Al día siguiente, Jesús fue llevado a la corte superior donde fue burlado, golpeado y condenado por afirmar ser el Hijo de Dios. Fue llevado ante Poncio Pilato, el gobernador romano de Judea. Los sacerdotes acusaron a Jesús de afirmar ser el rey de los judíos y le pidieron que fuera condenado a muerte. Al principio, Pilato trató de pasar a Jesús al rey Herodes, pero lo trajeron de vuelta, y Pilato les dijo a los sacerdotes judíos que no podía encontrar ningún defecto en Jesús. Los sacerdotes le recordaron que cualquiera que afirmara ser un rey habla en contra de César. Pilato se lavó públicamente las manos con responsabilidad, pero ordenó la crucifixión en respuesta a las demandas de la multitud. Los soldados romanos azotaron y golpearon a Jesús, le pusieron una corona de espinas en la cabeza y luego lo llevaron al Monte Calvario.

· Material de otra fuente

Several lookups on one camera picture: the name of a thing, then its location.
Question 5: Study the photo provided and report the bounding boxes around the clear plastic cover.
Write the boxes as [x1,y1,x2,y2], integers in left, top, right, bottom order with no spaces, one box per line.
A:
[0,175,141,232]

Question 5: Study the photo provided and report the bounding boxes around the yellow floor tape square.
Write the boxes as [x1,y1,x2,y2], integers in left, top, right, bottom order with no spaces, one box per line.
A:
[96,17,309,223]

Jesús fue crucificado con dos ladrones, uno a su izquierda y el otro a su derecha. Sobre su cabeza estaba el cargo contra él, «Rey de los judíos». A sus pies estaban su madre, María y María Magdalena. Los Evangelios describen varios eventos que ocurrieron durante las últimas tres horas de su vida, incluidas las burlas de los soldados y la multitud, la agonía y los estallidos de Jesús, y sus últimas palabras. Mientras Jesús estaba en la cruz, el cielo se oscureció e inmediatamente después de su muerte, un terremoto estalló, rasgando la cortina del templo de arriba a abajo. Un soldado confirmó su muerte clavando una lanza en su costado, que solo producía agua. Fue bajado de la cruz y enterrado en una tumba cercana.

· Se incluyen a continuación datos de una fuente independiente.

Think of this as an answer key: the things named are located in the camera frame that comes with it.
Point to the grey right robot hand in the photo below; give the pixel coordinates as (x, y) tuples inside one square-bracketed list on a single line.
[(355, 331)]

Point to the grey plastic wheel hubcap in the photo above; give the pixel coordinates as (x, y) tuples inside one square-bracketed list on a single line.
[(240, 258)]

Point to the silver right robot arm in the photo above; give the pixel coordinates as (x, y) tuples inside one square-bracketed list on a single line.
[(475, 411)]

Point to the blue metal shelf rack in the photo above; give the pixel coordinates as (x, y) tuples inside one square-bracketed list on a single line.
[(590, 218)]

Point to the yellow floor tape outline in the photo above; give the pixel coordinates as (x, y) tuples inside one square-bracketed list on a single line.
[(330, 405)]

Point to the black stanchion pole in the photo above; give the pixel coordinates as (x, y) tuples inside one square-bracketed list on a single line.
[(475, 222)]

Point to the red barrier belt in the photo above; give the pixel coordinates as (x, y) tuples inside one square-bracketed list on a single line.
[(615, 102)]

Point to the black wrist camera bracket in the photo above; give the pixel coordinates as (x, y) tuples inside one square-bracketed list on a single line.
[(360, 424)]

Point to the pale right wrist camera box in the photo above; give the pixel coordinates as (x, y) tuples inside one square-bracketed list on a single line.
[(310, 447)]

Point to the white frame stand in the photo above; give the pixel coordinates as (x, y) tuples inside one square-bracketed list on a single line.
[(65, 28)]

Tres días después de su muerte, la tumba de Jesús fue encontrada vacía. Había resucitado de entre los muertos y se apareció primero a María Magdalena y luego a su madre María. Ambos informaron a los discípulos, que estaban escondidos, y más tarde, Jesús se les apareció y les dijo que no temieran. Durante este breve tiempo, suplicó a sus discípulos que fueran al mundo y predicaran el evangelio a toda la humanidad. Después de 40 días, Jesús llevó a sus discípulos al Monte de los Olivos, al este de Jerusalén. Jesús les habló sus últimas palabras, diciéndoles que recibirían el poder del Espíritu Santo, antes de ser ascendido al cielo en una nube, donde vive y reina, sentado a la diestra de Dios Padre Todopoderoso creador del Cielo y de la Tierra.